From Agile to Radical: evolution of goals

Image by Gerd Altmann from Pixabay

One of the topics that often comes up in the startups I’m involved in is sales. As companies seek to scale, they need to move from founder-led sales to hiring sales leads who can help increase their reach in the market. The challenge is that salespeople tend to be likable, smooth-talking individuals who don’t always deliver their quota but always have good stories about why sales turned out the way it did.

My rule of thumb is that in B2B sales, the new sales lead has one quarter, at most two, to close their first sale and they need to start hitting their quota after that. If that doesn’t happen, they have to be fired. This may sound harsh, but the reality is that no small startup can support individuals who don’t carry their own weight.

The interesting observation is twofold. First, most founders have a really hard time accepting that someone isn’t working out and needs to be let go. Often, they did the hiring themselves and they believe in the person as they wouldn’t have hired him or her otherwise. Typically, getting the individual going requires quite a bit of investment of time and resources, so there’s a part of sunk cost that would have to be written off. But mostly it’s because the founders’ world model and set of goals need to be revised. And people don’t like to be wrong.

Second, the moment the plug is pulled and things have been taken care of, the feedback I almost always get is that they waited way too long before letting go of an individual who wasn’t working out. It’s normal human behavior, but in general, we tend to stick with a set of goals, a plan or a direction way longer than what’s good for us. We often feel in the pit of our stomach that something is ‘off,’ but acting on it requires quite a bit of resistance to be overcome.

One factor is often that we worry about how others will perceive us.
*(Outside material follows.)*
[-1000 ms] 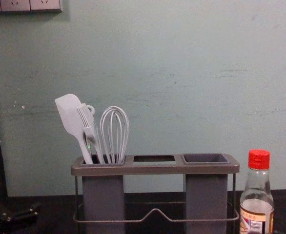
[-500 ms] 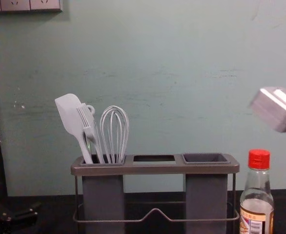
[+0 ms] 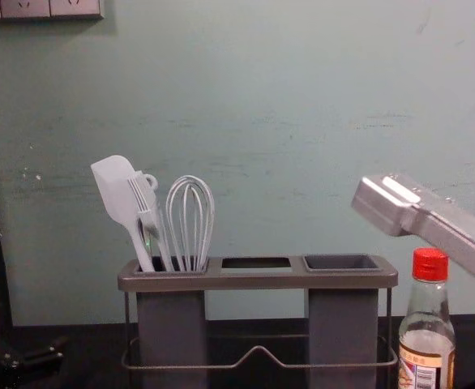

We don’t want to look like we change our opinions on a dime and behave according to the “shiny bumper syndrome,” running after every new thing when inspiration strikes us. We rather stick with something that isn’t working and come across as reliable, solid and consistent than change our minds and risk looking unreliable and flaky.

When scaling the problem to a large company context, things become much worse. Any strategy put forward for execution will have a significant number of people who are detractors and who don’t believe in the strategy. To overcome resistance from that group, the proponents have to act with even more confidence than what they actually may feel. Even the smallest hint of doubt will be oil on the fire of those who don’t believe in the strategy and may easily result in a deadlock that will ensure that nothing will happen.

Although all companies change strategies and goals, the point of change is often too late, resulting in a significant loss of opportunity for the company. Many know I worked for Nokia at some point in the past. Even if I left before things really went down the drain, while I was there, I couldn’t escape the feeling that everyone was worried that things weren’t well and that we needed to change.

As the saying goes, great companies change before the need for change is there. Good companies change when it’s clear that change is needed. Bad companies also change but often so late that the only option left is a final Hail Mary attempt that, if it fails, basically puts the company out of business.

Of course, we all want to be great individuals and companies so we need to overcome the dysfunctional behaviors that we’re prone to exhibiting. In my experience, three mechanisms can help: objectification, experimentation and exploration.

First, objectification is concerned with avoiding connecting your personality and personal brand to a specific set of goals. Instead, there’s distance between you and the goals, visible both to you and the people around you. That allows for a much more objective discussion of the challenges associated with the current journey. It’s less of an “I’m right and you’re wrong” discussion, but rather “we thought this is the right path forward, but we’re open to revisiting that belief.”

Second, although I keep mentioning the importance of experimentation, I simply see so many people fall into the illusion of certainty. As another saying goes, it’s not the things we don’t know that get us into trouble, it’s the things that we do know that just ain’t so. We need to continuously pressure-test our beliefs, and that requires experimentation. This is the case for tactics that we believe will progress us toward our goals, as well as for goals where we need to ensure that pursuing them will indeed further us in our personal and company mission.

Finally, exploration. There’s a debate among personal development folks around the notion of a plan B. The idea is that the presence of such a plan B will decrease the commitment to plan A and may be at the core of its failure. Some believe that we should put everything into plan A and not allow for distractions. This may be the case in the 1 percent of situations where a plan fails simply because slightly too little effort was put in. The much higher likelihood, however, is that either the plan is solid and succeeded despite some distractions or the plan is flawed and won’t succeed no matter how much energy we put in. So, we need to spend some part of our energy exploring other paths, other goals and other directions. This allows for a conceptual basis of a plan B in case it becomes necessary.

Humans find it difficult to change their goals for a variety of reasons. For companies, this is an even harder challenge as abandoning goals often also affects careers, positions and opportunities. To avoid disruption and becoming obsolete, we need effective mechanisms for evolving our goals early and proactively. These mechanisms include objectification, experimentation and exploration. To end with a quote from F. Scott Fitzgerald, “The test of a first-rate intelligence is the ability to hold two opposing thoughts in mind at the same time and still retain the ability to function.”